### What you will do
Please output, without any change, the lines of the material below from the very first through the one with "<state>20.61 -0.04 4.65".
⟨
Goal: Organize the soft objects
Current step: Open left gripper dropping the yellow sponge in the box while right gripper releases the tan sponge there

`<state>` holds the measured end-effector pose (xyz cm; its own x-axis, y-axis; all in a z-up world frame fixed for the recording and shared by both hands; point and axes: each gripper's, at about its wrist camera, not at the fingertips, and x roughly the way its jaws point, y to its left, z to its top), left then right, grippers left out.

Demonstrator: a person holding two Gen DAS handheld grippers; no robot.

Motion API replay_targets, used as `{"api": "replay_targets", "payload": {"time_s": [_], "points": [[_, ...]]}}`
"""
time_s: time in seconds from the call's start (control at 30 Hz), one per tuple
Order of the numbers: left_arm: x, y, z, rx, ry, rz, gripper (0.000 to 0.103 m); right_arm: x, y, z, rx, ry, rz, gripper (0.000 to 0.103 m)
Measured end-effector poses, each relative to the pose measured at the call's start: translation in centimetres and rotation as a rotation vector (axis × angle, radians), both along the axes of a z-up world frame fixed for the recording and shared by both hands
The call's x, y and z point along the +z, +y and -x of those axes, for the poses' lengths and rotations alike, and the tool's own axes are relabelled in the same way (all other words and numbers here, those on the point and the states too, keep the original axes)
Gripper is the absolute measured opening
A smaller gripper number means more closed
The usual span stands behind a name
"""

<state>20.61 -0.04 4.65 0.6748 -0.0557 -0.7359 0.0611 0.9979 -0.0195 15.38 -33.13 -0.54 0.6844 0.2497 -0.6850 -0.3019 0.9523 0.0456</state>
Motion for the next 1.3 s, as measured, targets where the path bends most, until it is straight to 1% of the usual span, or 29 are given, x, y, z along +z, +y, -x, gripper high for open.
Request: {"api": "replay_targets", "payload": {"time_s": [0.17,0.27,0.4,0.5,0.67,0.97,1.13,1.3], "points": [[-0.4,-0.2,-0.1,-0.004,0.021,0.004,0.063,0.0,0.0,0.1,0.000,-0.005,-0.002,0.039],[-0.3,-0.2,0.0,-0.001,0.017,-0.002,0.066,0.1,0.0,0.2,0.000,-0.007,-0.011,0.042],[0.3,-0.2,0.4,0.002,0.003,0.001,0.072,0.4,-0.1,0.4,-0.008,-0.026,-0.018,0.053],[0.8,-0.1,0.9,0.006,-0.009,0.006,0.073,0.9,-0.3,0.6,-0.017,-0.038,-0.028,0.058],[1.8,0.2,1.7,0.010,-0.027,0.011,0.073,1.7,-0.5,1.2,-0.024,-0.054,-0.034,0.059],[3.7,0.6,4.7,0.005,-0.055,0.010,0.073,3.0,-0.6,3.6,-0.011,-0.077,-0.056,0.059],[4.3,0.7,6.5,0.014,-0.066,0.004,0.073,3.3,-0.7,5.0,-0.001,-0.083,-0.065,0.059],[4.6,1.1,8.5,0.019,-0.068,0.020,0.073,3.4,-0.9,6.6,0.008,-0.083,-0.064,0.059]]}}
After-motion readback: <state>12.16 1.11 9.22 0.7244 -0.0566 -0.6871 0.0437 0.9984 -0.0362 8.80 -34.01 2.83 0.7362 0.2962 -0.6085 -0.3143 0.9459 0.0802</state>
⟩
### Answer section
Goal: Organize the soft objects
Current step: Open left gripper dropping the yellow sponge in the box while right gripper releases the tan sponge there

`<state>` holds the measured end-effector pose (xyz cm; its own x-axis, y-axis; all in a z-up world frame fixed for the recording and shared by both hands; point and axes: each gripper's, at about its wrist camera, not at the fingertips, and x roughly the way its jaws point, y to its left, z to its top), left then right, grippers left out.

Demonstrator: a person holding two Gen DAS handheld grippers; no robot.

Motion API replay_targets, used as `{"api": "replay_targets", "payload": {"time_s": [_], "points": [[_, ...]]}}`
"""
time_s: time in seconds from the call's start (control at 30 Hz), one per tuple
Order of the numbers: left_arm: x, y, z, rx, ry, rz, gripper (0.000 to 0.103 m); right_arm: x, y, z, rx, ry, rz, gripper (0.000 to 0.103 m)
Measured end-effector poses, each relative to the pose measured at the call's start: translation in centimetres and rotation as a rotation vector (axis × angle, radians), both along the axes of a z-up world frame fixed for the recording and shared by both hands
The call's x, y and z point along the +z, +y and -x of those axes, for the poses' lengths and rotations alike, and the tool's own axes are relabelled in the same way (all other words and numbers here, those on the point and the states too, keep the original axes)
Gripper is the absolute measured opening
A smaller gripper number means more closed
The usual span stands behind a name
"""

<state>20.61 -0.04 4.65 0.6748 -0.0557 -0.7359 0.0611 0.9979 -0.0195 15.38 -33.13 -0.54 0.6844 0.2497 -0.6850 -0.3019 0.9523 0.0456</state>

This finishes the response to the exercise.